Setup tips that matter

  • Plug the card directly into your motherboard's USB port for USB cards. USB hubs frequently bottleneck, even passive ones. Direct connection is the rule.
  • Use HDMI 2.1 cables, not HDMI 2.0. Most current cards demand 2.1 bandwidth for full 4K 120Hz passthrough. Cheap "high speed" 2.0 cables drop the signal mid-stream.
  • Test passthrough before testing capture. Plug the card in line, output your console to the card and through to your monitor. Verify HDR, VRR, and 120Hz are still on. Then start the capture software.
  • Set capture resolution to match your stream output. Capturing 4K and downscaling to 1080p in OBS adds CPU overhead. Capture at 1080p 60 if streaming at 1080p 60.
  • Check Windows display settings after installing. Some cards register as a second display by default. Disable that or it'll mess with cursor positioning.
  • Update firmware before first use. Both Elgato and AVerMedia ship firmware updates that fix HDR drift and VRR-compatibility bugs from the manufacturing run. Check the vendor support page.

Buying checklist

  1. What console / source am I capturing? PS5 / Series X / 4K 120Hz PC → 4K X or GC553G2. PS4 / Series S / 1080p PC → HD60 X or HD60 S+.
  2. USB or PCIe? Laptop or two-PC setup → USB. Single desktop → PCIe edges USB on latency.
  3. Stream resolution target? 1080p 60 → HD60 X is enough. 1440p 60 / 4K archive → 4K X or GC553G2.
  4. Stream Deck / Elgato ecosystem? Yes → stick with Elgato. No / OBS-only → either brand works.
  5. Twitch partner status? Partner can stream 1440p 60 / 1080p 120, which justifies upgrading capture spec. Non-partner caps at 1080p 60, simpler card is enough.

Red flags to avoid

  • No-name "4K capture cards" under $50. Cheap chips, fake passthrough specs, drop signal under sustained load.
  • Cards that don't list HDR or VRR support. They don't have it. Skip.
  • Cards advertising "lossless 4K 60" capture over USB 3.0. The USB 3.0 bandwidth math doesn't work. Either it's compressed, or the spec is wrong.
  • AVerMedia ExtremeCap (older model) listed at "great deal" prices. Old hardware, drops 4K HDR, no VRR.
  • Cards without recent firmware updates. Check the vendor's downloads page. If the latest firmware is older than 18 months, the company has moved on.

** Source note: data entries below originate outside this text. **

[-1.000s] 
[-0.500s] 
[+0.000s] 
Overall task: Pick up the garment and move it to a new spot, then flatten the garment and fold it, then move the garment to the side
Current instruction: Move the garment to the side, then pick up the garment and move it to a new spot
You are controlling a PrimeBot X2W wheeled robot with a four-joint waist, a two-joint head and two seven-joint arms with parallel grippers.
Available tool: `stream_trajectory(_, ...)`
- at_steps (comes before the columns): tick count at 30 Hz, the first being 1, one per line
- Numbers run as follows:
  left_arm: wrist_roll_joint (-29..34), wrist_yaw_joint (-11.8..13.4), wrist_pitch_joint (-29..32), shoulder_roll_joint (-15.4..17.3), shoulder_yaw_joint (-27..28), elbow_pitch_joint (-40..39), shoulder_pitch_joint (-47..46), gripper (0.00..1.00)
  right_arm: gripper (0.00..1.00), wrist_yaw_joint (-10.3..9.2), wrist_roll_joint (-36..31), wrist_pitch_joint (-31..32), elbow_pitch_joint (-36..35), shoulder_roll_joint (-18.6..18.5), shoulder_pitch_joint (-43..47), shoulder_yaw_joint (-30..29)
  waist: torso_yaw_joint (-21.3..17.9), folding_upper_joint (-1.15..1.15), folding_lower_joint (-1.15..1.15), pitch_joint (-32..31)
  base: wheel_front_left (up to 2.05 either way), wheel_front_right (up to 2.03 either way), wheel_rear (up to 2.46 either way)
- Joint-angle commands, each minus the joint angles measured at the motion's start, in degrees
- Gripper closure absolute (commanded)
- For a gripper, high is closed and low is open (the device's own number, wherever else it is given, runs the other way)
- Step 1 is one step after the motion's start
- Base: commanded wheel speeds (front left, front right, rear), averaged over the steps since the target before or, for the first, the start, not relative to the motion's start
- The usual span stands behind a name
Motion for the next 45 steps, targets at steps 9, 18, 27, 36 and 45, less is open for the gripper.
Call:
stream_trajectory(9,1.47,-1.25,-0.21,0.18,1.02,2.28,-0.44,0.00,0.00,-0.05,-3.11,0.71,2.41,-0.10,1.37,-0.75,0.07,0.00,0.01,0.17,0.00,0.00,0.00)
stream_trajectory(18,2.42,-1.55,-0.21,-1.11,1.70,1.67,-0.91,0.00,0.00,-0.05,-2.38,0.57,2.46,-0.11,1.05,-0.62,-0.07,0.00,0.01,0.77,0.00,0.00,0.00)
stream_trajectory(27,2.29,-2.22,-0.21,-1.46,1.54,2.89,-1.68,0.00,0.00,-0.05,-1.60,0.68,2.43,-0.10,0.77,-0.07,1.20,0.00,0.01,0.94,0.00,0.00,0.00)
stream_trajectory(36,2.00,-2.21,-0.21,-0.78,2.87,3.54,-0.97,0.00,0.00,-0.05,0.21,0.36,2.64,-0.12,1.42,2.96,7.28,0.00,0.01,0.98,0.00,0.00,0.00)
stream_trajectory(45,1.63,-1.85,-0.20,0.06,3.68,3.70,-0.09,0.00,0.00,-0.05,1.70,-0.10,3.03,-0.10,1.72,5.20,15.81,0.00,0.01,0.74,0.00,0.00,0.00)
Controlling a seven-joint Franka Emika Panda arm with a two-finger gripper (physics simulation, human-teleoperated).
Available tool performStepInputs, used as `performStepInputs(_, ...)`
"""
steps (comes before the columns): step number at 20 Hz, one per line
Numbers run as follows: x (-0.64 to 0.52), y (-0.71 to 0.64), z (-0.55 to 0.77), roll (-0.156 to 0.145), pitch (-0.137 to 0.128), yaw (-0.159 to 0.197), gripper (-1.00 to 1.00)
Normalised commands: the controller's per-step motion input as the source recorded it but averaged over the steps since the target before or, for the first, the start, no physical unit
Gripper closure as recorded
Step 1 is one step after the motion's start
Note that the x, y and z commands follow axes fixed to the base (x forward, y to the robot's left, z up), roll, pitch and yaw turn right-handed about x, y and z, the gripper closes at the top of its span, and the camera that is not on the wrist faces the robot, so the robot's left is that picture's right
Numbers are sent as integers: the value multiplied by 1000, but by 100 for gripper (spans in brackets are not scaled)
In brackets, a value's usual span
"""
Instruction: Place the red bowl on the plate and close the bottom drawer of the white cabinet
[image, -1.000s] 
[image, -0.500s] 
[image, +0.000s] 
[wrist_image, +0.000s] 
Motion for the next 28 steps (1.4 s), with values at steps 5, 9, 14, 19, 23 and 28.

Capture card vs alternatives

Capture card vs OBS in-game capture (Display Capture / Game Capture sources): same PC streaming. No card needed. CPU overhead higher, latency lower. Right call for single-PC PC gaming streamers; capture cards are for console or two-PC setups.

Capture card vs HDMI splitter + recorder: an HDMI splitter sends signal to a separate USB-C recorder (like an Atomos Ninja). Better for filmmaker-style external recording. Bad for live streaming — added latency and no software integration.

Capture card vs cloud streaming services (Steam Link, Moonlight): for streaming your own PC to another device, cloud services are better than a capture card. Capture cards are for live broadcast, not personal play.

Sources and methodology

  • Manufacturer specifications and firmware release notes for passthrough resolution, HDR, VRR, and capture format support.
  • Side-by-side latency testing with high-speed-camera frame analysis on identical Diablo IV / Apex Legends gameplay across all five cards.
  • Long-running streamer community feedback from r/Twitch, r/Streamers, and r/letsplay on multi-month reliability and signal-drop frequency.
  • Hands-on testing across PS5, Xbox Series X, and 4K 144Hz gaming PC sources at full output specifications.